DATA EXTRACT:

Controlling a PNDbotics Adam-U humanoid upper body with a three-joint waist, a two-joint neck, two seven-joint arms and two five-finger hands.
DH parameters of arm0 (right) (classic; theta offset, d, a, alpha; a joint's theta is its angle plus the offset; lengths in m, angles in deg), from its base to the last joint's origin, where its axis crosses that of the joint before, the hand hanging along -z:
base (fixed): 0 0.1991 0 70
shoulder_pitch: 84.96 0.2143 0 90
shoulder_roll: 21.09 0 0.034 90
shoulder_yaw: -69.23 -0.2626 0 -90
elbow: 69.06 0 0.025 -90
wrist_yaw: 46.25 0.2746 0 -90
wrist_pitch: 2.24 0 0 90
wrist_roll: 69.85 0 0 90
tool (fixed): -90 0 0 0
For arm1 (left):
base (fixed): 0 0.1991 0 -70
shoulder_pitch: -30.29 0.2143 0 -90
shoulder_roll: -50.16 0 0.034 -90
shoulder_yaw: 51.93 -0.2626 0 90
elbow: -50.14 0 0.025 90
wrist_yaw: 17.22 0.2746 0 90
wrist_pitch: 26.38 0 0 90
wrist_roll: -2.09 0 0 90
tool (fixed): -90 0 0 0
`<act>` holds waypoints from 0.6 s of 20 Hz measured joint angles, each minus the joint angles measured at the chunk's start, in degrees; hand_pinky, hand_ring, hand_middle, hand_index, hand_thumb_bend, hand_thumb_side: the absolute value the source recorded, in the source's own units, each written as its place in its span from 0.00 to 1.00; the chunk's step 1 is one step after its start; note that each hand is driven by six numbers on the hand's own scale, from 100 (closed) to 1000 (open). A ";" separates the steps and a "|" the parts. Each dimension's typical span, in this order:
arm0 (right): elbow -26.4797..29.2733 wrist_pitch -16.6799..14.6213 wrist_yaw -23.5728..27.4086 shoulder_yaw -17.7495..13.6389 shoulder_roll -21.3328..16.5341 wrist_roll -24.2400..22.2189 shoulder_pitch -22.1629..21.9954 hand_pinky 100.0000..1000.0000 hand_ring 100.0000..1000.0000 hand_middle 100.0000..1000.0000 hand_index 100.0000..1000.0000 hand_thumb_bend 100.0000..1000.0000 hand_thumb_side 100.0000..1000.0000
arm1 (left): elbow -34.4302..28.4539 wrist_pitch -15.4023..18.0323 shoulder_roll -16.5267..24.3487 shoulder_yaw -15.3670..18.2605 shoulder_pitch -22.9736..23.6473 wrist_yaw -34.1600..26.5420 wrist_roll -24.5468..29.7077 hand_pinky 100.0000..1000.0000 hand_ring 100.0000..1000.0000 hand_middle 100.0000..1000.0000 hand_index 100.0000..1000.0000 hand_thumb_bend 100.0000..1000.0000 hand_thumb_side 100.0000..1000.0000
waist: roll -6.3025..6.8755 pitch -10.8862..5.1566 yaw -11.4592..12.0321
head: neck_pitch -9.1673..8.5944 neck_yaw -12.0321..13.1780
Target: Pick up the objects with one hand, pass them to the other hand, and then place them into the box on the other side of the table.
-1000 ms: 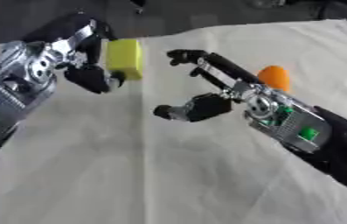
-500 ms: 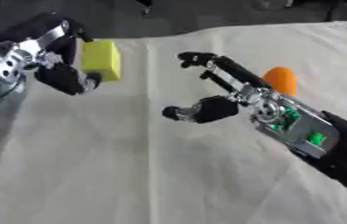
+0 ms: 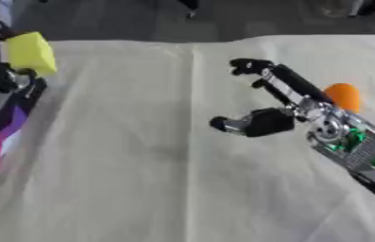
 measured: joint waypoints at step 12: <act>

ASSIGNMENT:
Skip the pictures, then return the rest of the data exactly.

EXERCISE SOLUTION:
Controlling a PNDbotics Adam-U humanoid upper body with a three-joint waist, a two-joint neck, two seven-joint arms and two five-finger hands.
DH parameters of arm0 (right) (classic; theta offset, d, a, alpha; a joint's theta is its angle plus the offset; lengths in m, angles in deg), from its base to the last joint's origin, where its axis crosses that of the joint before, the hand hanging along -z:
base (fixed): 0 0.1991 0 70
shoulder_pitch: 84.96 0.2143 0 90
shoulder_roll: 21.09 0 0.034 90
shoulder_yaw: -69.23 -0.2626 0 -90
elbow: 69.06 0 0.025 -90
wrist_yaw: 46.25 0.2746 0 -90
wrist_pitch: 2.24 0 0 90
wrist_roll: 69.85 0 0 90
tool (fixed): -90 0 0 0
For arm1 (left):
base (fixed): 0 0.1991 0 -70
shoulder_pitch: -30.29 0.2143 0 -90
shoulder_roll: -50.16 0 0.034 -90
shoulder_yaw: 51.93 -0.2626 0 90
elbow: -50.14 0 0.025 90
wrist_yaw: 17.22 0.2746 0 90
wrist_pitch: 26.38 0 0 90
wrist_roll: -2.09 0 0 90
tool (fixed): -90 0 0 0
`<act>` holds waypoints from 0.6 s of 20 Hz measured joint angles, each minus the joint angles measured at the chunk's start, in degrees; hand_pinky, hand_ring, hand_middle, hand_index, hand_thumb_bend, hand_thumb_side: the absolute value the source recorded, in the source's own units, each written as its place in its span from 0.00 to 1.00; the chunk's step 1 is one step after its start; note that each hand is driven by six numbers on the hand's own scale, from 100 (closed) to 1000 (open). A ";" separates the steps and a "|" the parts. Each dimension's typical span, in this order:
arm0 (right): elbow -26.4797..29.2733 wrist_pitch -16.6799..14.6213 wrist_yaw -23.5728..27.4086 shoulder_yaw -17.7495..13.6389 shoulder_roll -21.3328..16.5341 wrist_roll -24.2400..22.2189 shoulder_pitch -22.1629..21.9954 hand_pinky 100.0000..1000.0000 hand_ring 100.0000..1000.0000 hand_middle 100.0000..1000.0000 hand_index 100.0000..1000.0000 hand_thumb_bend 100.0000..1000.0000 hand_thumb_side 100.0000..1000.0000
arm1 (left): elbow -34.4302..28.4539 wrist_pitch -15.4023..18.0323 shoulder_roll -16.5267..24.3487 shoulder_yaw -15.3670..18.2605 shoulder_pitch -22.9736..23.6473 wrist_yaw -34.1600..26.5420 wrist_roll -24.5468..29.7077 hand_pinky 100.0000..1000.0000 hand_ring 100.0000..1000.0000 hand_middle 100.0000..1000.0000 hand_index 100.0000..1000.0000 hand_thumb_bend 100.0000..1000.0000 hand_thumb_side 100.0000..1000.0000
waist: roll -6.3025..6.8755 pitch -10.8862..5.1566 yaw -11.4592..12.0321
head: neck_pitch -9.1673..8.5944 neck_yaw -12.0321..13.1780
Target: Pick up the objects with one hand, pass them to the other hand, and then place them into the box on the other side of the table.
-1000 ms: 
-500 ms: 
+0 ms: 
 measured: joint waypoints at step 12: <act>

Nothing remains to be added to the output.